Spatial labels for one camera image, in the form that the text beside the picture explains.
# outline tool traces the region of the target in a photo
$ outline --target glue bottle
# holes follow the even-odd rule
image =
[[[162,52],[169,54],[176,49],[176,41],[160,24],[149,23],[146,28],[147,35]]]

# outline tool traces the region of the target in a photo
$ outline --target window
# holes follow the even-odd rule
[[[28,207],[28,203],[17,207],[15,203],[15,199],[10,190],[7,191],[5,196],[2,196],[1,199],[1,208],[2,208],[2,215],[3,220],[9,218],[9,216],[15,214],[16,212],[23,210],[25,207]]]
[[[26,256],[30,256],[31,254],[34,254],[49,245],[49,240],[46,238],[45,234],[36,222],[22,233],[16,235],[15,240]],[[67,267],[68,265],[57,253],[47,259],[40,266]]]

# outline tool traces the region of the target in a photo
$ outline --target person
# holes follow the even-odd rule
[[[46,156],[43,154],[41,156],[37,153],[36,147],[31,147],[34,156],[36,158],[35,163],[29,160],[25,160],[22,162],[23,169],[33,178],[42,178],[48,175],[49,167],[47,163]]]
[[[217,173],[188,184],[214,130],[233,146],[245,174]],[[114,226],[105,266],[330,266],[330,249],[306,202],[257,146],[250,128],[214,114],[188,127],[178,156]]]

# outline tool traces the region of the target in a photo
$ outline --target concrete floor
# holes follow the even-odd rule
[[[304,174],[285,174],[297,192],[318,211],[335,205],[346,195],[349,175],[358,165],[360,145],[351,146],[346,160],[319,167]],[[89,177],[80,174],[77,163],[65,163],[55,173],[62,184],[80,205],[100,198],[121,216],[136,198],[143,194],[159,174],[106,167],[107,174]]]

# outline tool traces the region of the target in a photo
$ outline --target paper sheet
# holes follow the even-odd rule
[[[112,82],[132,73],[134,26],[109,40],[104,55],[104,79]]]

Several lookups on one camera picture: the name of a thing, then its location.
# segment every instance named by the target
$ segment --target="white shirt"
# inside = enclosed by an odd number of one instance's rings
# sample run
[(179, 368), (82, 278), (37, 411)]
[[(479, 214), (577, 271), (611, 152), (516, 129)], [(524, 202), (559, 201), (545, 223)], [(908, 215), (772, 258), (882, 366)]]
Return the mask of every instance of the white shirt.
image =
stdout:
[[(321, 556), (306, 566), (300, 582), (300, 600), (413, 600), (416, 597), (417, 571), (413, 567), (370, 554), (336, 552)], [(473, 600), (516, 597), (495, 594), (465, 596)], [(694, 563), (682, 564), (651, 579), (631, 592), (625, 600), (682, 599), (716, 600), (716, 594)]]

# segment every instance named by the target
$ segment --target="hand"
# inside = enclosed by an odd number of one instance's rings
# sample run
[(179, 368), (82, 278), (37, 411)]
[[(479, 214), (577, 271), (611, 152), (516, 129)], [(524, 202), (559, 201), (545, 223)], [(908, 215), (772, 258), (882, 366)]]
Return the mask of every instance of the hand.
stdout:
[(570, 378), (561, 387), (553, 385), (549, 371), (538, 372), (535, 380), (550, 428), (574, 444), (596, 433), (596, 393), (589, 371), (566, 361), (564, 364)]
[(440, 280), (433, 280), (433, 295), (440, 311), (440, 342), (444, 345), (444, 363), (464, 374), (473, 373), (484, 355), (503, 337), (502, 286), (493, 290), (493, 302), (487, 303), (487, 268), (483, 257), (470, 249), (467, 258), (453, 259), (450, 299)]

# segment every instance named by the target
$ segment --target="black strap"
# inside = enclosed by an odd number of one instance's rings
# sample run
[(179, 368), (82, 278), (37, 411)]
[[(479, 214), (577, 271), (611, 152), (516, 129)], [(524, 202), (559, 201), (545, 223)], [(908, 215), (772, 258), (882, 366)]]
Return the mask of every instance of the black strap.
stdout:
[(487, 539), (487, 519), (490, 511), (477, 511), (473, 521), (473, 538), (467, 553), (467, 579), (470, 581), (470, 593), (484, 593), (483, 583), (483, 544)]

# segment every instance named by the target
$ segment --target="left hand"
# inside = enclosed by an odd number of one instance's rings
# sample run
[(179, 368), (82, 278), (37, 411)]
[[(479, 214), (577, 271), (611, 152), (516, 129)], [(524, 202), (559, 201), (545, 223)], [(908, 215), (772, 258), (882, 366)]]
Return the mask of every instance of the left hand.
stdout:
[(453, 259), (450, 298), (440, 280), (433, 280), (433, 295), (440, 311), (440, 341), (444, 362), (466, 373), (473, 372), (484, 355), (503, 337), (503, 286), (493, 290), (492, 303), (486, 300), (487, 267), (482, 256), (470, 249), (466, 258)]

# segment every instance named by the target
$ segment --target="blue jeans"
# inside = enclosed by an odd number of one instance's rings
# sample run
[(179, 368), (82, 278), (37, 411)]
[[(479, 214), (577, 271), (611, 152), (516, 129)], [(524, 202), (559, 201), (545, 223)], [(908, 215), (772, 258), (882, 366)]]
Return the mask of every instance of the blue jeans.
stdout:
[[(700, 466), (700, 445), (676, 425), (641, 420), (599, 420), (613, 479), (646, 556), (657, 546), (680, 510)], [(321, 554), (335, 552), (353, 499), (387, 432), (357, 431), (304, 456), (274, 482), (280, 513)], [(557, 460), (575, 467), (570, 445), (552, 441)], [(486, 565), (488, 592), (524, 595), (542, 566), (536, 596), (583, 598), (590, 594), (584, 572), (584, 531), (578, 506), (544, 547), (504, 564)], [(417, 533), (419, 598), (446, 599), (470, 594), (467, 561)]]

**Your instructions:**
Would you reproduce the entire listing, keeping every line as it is?

**Exercise response:**
Spatial labels for one camera image, in the form that the text beside the picture explains.
# outline tool traces the region of the target in a photo
$ outline --target glue bottle
# holes follow the even-odd rule
image =
[[[162,52],[169,54],[176,49],[176,41],[160,24],[149,23],[146,28],[147,35]]]

# outline tool traces the region of the target in a photo
$ outline --target window
# holes follow the even-odd rule
[[[28,207],[28,203],[17,207],[15,203],[15,199],[10,190],[7,191],[5,196],[2,196],[1,199],[1,208],[2,208],[2,215],[3,220],[9,218],[9,216],[15,214],[16,212],[23,210],[25,207]]]
[[[26,256],[30,256],[31,254],[34,254],[49,245],[49,240],[46,238],[45,234],[36,222],[22,233],[16,235],[15,240]],[[67,267],[68,265],[57,253],[47,259],[40,266]]]

# outline tool traces the region of the target in a photo
$ outline --target person
# holes follow the even-odd rule
[[[46,156],[43,154],[41,156],[37,153],[36,147],[31,147],[34,156],[36,158],[35,163],[29,160],[25,160],[22,162],[23,169],[33,178],[42,178],[48,175],[49,167],[47,163]]]
[[[217,173],[188,184],[214,130],[233,146],[245,174]],[[114,226],[105,266],[330,266],[330,249],[306,202],[257,146],[250,128],[214,114],[188,127],[178,156]]]

# outline tool traces the region of the target in a photo
$ outline --target concrete floor
# holes follow the even-odd rule
[[[304,174],[285,174],[297,192],[318,211],[335,205],[346,195],[349,175],[358,165],[360,145],[351,146],[346,160],[319,167]],[[89,177],[80,174],[77,163],[65,163],[55,173],[62,184],[80,205],[100,198],[121,216],[136,198],[143,194],[159,174],[106,167],[107,174]]]

# outline tool traces the region of the target in a photo
$ outline --target paper sheet
# holes follow the even-odd rule
[[[112,82],[132,73],[134,26],[109,40],[104,55],[104,79]]]

Several lookups on one camera picture: the name of a thing, then its location.
# segment every instance named by the target
$ segment --target="white shirt"
# inside = enclosed by an odd number of one instance's rings
# sample run
[(179, 368), (82, 278), (37, 411)]
[[(479, 214), (577, 271), (611, 152), (516, 129)], [(524, 202), (559, 201), (545, 223)], [(908, 215), (772, 258), (882, 366)]]
Return the mask of every instance of the white shirt.
image =
stdout:
[[(321, 556), (306, 566), (300, 582), (300, 600), (413, 600), (416, 597), (417, 571), (413, 567), (370, 554), (336, 552)], [(473, 600), (516, 597), (495, 594), (465, 596)], [(694, 563), (682, 564), (651, 579), (631, 592), (625, 600), (682, 599), (716, 600), (716, 594)]]

# segment every instance named by the target
$ segment --target="hand"
# inside = enclosed by an odd number of one instance's rings
# sample run
[(179, 368), (82, 278), (37, 411)]
[[(479, 214), (577, 271), (611, 152), (516, 129)], [(524, 202), (559, 201), (545, 223)], [(908, 215), (772, 258), (882, 366)]]
Return the mask of every instance of the hand.
stdout:
[(570, 378), (561, 387), (553, 385), (549, 371), (538, 372), (535, 380), (550, 428), (574, 444), (596, 433), (596, 393), (589, 371), (566, 361), (564, 364)]
[(440, 280), (433, 280), (433, 295), (440, 311), (440, 342), (444, 345), (444, 363), (464, 374), (473, 373), (484, 355), (503, 337), (502, 286), (493, 290), (493, 302), (487, 303), (487, 268), (483, 257), (470, 249), (467, 258), (453, 259), (450, 299)]

# segment every instance named by the target
$ segment --target="black strap"
# inside = enclosed by an odd number of one instance's rings
# sample run
[(179, 368), (82, 278), (37, 411)]
[[(479, 214), (577, 271), (611, 152), (516, 129)], [(524, 202), (559, 201), (545, 223)], [(908, 215), (772, 258), (882, 366)]]
Return the mask of every instance of the black strap.
stdout:
[(487, 539), (487, 519), (490, 511), (477, 511), (473, 521), (473, 538), (467, 553), (467, 579), (470, 581), (470, 593), (484, 593), (483, 583), (483, 544)]

# segment every instance named by the target
$ segment --target="left hand"
# inside = enclosed by an odd number of one instance's rings
# sample run
[(179, 368), (82, 278), (37, 411)]
[[(479, 214), (577, 271), (611, 152), (516, 129)], [(524, 202), (559, 201), (545, 223)], [(908, 215), (772, 258), (882, 366)]]
Return the mask of every instance of the left hand.
stdout:
[(453, 259), (450, 298), (440, 280), (433, 280), (433, 295), (440, 311), (440, 341), (444, 362), (466, 373), (473, 372), (484, 355), (503, 337), (503, 286), (493, 290), (492, 303), (486, 300), (487, 267), (482, 256), (470, 249), (466, 258)]

# segment every instance named by the target
$ segment --target="blue jeans"
# inside = enclosed by an odd number of one instance's rings
# sample run
[(179, 368), (82, 278), (37, 411)]
[[(479, 214), (577, 271), (611, 152), (516, 129)], [(524, 202), (559, 201), (545, 223)], [(908, 215), (772, 258), (882, 366)]]
Return the mask of every instance of the blue jeans.
stdout:
[[(700, 466), (700, 445), (676, 425), (641, 420), (599, 420), (613, 479), (646, 556), (657, 546), (680, 510)], [(321, 554), (335, 552), (353, 499), (387, 432), (357, 431), (304, 456), (274, 482), (280, 513)], [(557, 460), (575, 467), (570, 445), (552, 441)], [(486, 565), (488, 592), (524, 595), (542, 566), (536, 596), (583, 598), (590, 594), (584, 572), (584, 531), (578, 506), (544, 547), (504, 564)], [(417, 533), (419, 598), (446, 599), (470, 594), (467, 561)]]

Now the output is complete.